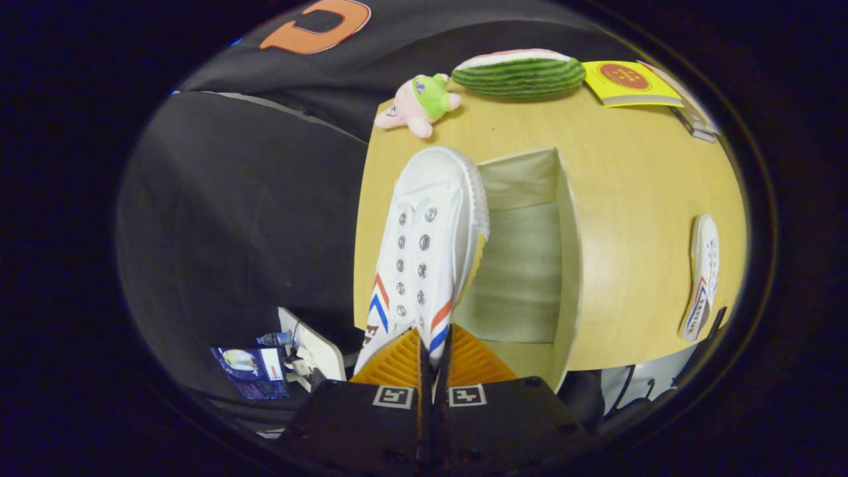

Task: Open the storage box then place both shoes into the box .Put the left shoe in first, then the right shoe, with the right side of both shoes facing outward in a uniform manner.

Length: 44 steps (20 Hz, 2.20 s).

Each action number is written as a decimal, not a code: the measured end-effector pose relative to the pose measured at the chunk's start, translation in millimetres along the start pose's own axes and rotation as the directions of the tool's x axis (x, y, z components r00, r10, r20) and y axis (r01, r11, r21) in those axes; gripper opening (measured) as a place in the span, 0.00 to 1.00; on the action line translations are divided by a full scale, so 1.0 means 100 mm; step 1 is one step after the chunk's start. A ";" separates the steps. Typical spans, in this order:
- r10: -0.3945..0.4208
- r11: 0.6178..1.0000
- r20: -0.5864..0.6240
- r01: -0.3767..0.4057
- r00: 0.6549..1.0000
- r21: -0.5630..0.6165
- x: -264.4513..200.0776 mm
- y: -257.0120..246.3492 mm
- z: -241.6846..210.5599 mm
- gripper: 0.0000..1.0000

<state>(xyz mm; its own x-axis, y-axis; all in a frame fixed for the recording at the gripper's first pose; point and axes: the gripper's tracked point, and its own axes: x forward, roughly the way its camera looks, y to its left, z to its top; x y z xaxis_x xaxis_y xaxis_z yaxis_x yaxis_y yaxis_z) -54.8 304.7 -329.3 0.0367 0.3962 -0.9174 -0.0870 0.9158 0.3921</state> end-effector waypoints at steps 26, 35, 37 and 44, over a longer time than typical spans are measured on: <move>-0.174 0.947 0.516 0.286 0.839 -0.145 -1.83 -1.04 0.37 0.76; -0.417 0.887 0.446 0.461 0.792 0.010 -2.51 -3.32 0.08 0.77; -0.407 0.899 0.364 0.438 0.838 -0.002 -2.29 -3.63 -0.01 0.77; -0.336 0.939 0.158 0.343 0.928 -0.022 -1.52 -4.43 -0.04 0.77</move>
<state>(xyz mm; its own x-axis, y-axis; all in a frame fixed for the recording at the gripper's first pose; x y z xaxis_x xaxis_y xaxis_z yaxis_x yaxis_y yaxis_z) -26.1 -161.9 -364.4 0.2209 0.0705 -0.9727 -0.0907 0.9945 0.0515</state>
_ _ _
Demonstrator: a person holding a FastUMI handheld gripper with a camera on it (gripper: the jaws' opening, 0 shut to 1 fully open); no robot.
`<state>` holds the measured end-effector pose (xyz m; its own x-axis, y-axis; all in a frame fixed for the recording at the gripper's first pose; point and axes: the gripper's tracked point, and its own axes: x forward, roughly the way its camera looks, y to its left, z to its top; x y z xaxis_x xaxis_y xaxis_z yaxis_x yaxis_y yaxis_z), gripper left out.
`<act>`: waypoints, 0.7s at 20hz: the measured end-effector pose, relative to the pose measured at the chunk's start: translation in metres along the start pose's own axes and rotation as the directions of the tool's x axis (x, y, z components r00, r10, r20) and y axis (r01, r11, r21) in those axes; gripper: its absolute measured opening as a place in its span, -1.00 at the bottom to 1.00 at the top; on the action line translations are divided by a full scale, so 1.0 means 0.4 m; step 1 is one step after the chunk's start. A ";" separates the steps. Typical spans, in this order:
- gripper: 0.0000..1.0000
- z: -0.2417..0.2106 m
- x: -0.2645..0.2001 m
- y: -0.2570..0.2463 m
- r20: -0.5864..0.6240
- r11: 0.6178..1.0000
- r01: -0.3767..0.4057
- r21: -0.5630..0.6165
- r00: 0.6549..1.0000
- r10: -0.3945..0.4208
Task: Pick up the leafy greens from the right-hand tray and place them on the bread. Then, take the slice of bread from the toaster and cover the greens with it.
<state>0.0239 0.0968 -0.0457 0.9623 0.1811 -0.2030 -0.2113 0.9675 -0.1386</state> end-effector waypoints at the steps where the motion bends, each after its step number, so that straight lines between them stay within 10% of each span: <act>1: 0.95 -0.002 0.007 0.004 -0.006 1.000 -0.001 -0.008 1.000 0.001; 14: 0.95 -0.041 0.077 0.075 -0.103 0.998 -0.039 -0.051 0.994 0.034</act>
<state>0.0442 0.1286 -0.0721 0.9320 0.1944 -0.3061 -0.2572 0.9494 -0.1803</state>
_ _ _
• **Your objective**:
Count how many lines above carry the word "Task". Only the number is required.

• **Response area**:
2